L'estampe insiste particulièrement sur le rôle de la bourgeoisie parisienne et des Gardes-Françaises, soldats du roi qui choisirent de rejoindre les insurgés. Cette représentation correspond à la volonté des contemporains de montrer que la Révolution ne fut pas seulement une émeute populaire, mais également une action soutenue par une partie de l'armée régulière et des élites urbaines. Les Gardes-Françaises, dont plusieurs apportèrent leur expérience militaire et leur artillerie aux assaillants, jouèrent effectivement un rôle déterminant dans la prise de la forteresse.

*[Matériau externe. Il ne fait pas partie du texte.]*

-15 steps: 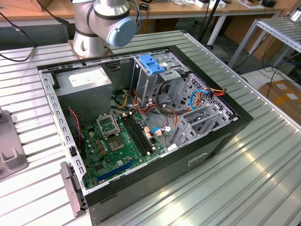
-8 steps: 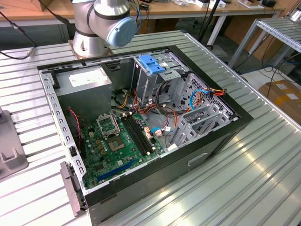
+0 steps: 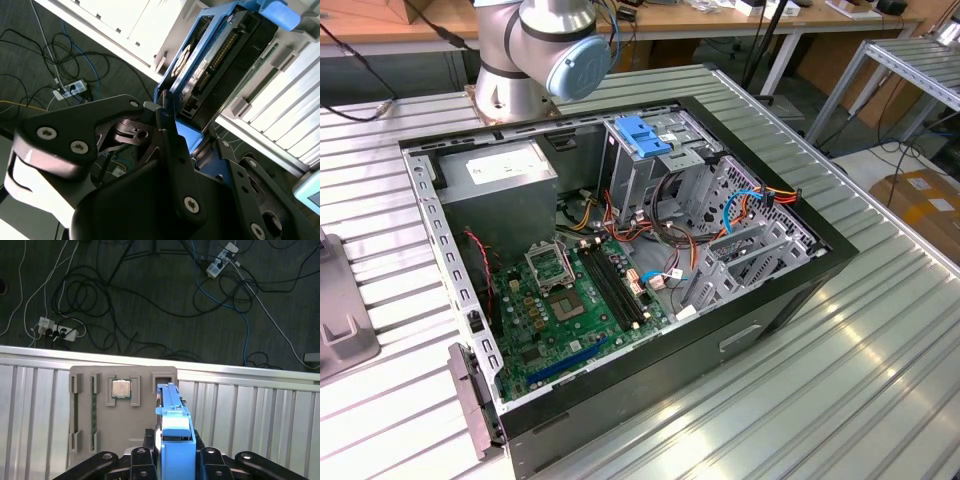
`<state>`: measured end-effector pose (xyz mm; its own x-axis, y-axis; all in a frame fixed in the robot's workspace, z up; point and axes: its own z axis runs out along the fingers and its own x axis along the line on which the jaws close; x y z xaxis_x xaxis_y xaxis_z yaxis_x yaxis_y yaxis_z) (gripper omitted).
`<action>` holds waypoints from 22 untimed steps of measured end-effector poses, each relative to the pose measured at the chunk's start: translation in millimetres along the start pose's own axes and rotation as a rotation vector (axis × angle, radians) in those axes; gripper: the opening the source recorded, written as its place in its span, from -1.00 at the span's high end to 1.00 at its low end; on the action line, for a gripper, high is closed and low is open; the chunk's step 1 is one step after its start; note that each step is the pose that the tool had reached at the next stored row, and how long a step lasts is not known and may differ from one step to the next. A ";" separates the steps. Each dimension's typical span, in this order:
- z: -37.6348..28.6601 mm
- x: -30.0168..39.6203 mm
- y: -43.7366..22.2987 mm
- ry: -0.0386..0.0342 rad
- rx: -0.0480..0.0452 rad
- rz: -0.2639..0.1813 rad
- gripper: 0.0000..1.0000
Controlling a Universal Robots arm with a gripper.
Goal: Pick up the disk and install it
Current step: 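Pick up the disk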
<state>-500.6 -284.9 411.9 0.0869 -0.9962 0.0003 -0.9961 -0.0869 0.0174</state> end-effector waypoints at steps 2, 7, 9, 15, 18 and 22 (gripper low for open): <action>-3.5 0.0 0.1 0.0001 -0.0001 0.000 0.26; -14.2 0.0 0.2 0.0000 0.0000 0.000 0.26; -17.5 0.0 0.3 0.0000 0.0000 0.000 0.26; -28.8 0.0 0.5 0.0000 0.0000 0.000 0.26; -33.6 0.0 0.6 0.0000 0.0000 0.000 0.26; -41.8 0.0 0.7 0.0000 -0.0001 0.000 0.26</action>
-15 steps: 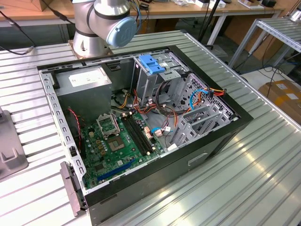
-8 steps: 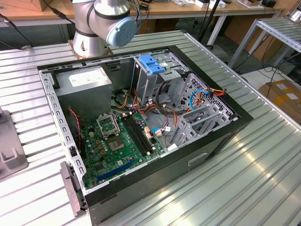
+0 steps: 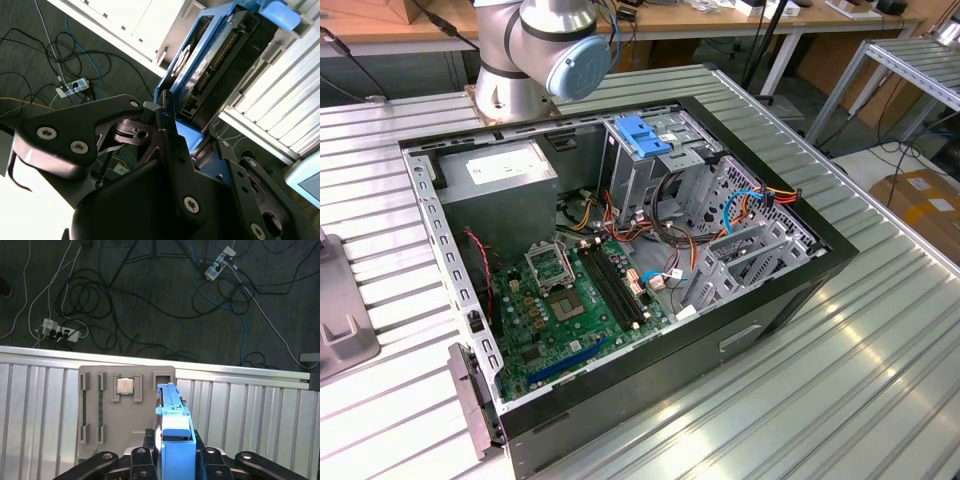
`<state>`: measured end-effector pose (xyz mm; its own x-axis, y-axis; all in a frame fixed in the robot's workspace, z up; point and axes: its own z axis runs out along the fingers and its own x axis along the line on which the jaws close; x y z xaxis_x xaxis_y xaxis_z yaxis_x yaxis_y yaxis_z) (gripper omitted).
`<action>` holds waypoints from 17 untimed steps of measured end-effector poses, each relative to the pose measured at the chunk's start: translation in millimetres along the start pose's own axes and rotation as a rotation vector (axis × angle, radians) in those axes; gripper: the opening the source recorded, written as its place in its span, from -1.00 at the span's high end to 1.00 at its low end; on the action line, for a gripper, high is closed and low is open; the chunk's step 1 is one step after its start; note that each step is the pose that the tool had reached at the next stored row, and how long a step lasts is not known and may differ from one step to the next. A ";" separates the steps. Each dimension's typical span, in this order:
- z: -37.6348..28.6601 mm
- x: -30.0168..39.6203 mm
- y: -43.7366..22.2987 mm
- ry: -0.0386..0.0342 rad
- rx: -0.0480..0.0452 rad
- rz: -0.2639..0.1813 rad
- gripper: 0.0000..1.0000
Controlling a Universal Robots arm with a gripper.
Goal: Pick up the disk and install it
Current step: 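Pick up the disk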
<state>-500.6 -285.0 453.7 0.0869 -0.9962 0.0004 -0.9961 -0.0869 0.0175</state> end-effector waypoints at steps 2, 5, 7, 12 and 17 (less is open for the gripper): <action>-5.9 0.0 0.1 0.0000 0.0000 0.000 0.26; -14.2 0.0 0.3 0.0000 0.0002 0.000 0.26; -18.3 0.0 0.3 0.0000 0.0001 0.000 0.26; -27.5 0.0 0.5 -0.0001 0.0000 0.000 0.26; -28.3 0.0 0.5 -0.0004 0.0001 0.000 0.26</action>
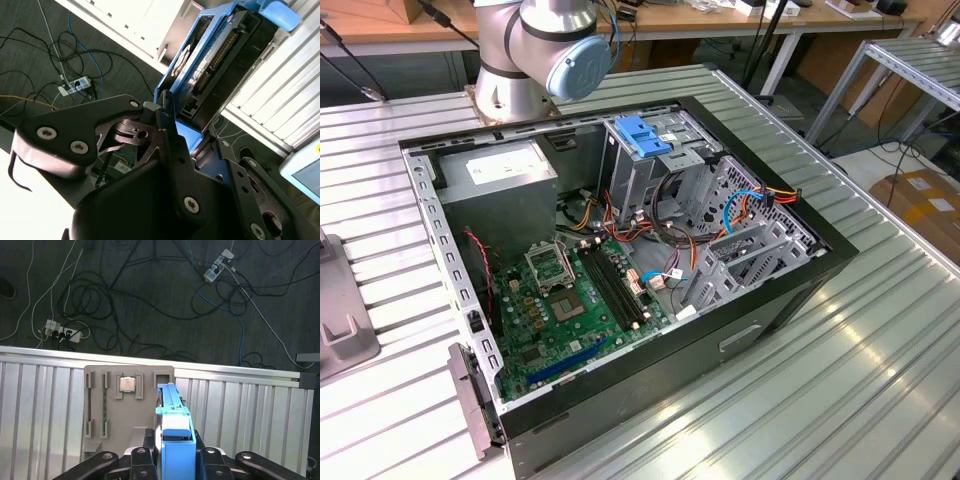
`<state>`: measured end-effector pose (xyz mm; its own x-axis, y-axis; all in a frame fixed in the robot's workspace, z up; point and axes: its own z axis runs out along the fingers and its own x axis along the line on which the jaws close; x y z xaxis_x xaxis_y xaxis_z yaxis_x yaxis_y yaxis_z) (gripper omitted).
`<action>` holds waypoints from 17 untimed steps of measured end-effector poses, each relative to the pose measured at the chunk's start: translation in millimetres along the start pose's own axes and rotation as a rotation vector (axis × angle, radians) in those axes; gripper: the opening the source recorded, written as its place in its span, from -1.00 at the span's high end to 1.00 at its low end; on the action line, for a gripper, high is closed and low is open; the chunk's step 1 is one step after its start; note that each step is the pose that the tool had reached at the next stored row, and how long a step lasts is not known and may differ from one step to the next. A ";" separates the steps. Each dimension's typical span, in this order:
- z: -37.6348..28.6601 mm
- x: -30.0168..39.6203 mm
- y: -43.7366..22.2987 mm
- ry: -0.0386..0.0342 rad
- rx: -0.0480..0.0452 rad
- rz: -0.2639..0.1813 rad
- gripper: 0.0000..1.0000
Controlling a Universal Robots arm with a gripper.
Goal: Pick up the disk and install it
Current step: 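Pick up the disk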
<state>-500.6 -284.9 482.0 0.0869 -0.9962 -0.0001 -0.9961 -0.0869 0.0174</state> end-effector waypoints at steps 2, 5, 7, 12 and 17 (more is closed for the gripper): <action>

Le récit imprimé au bas de l'image évoque la supposée trahison du gouverneur Bernard-René de Launay, accusé d'avoir fait tirer sur les parlementaires venus négocier. Si les négociations furent effectivement rompues et si la garnison ouvrit le feu sur les assaillants, le texte simplifie les événements et accentue volontairement la responsabilité du gouverneur afin de justifier son exécution immédiate par la foule après la reddition. Cette présentation reflète davantage la perception révolutionnaire de juillet 1789 qu'une reconstitution objective des faits.

L'iconographie elle-même relève en partie de la convention. Les proportions de la Bastille, l'organisation des rues et la disposition des combattants ne correspondent pas exactement à la réalité topographique. Le graveur cherche avant tout à produire une image spectaculaire où fumées, canons, drapeaux et soldats exaltent le courage des vainqueurs. Cette dramatisation est caractéristique des estampes populaires de la fin du XVIIIᵉ siècle.

La présence des couplets chantés de part et d'autre de la gravure est particulièrement intéressante. Ces chansons étaient destinées à être entonnées sur des airs déjà connus (« Air : Vive Henri »), ce qui facilitait leur diffusion auprès d'un large public. 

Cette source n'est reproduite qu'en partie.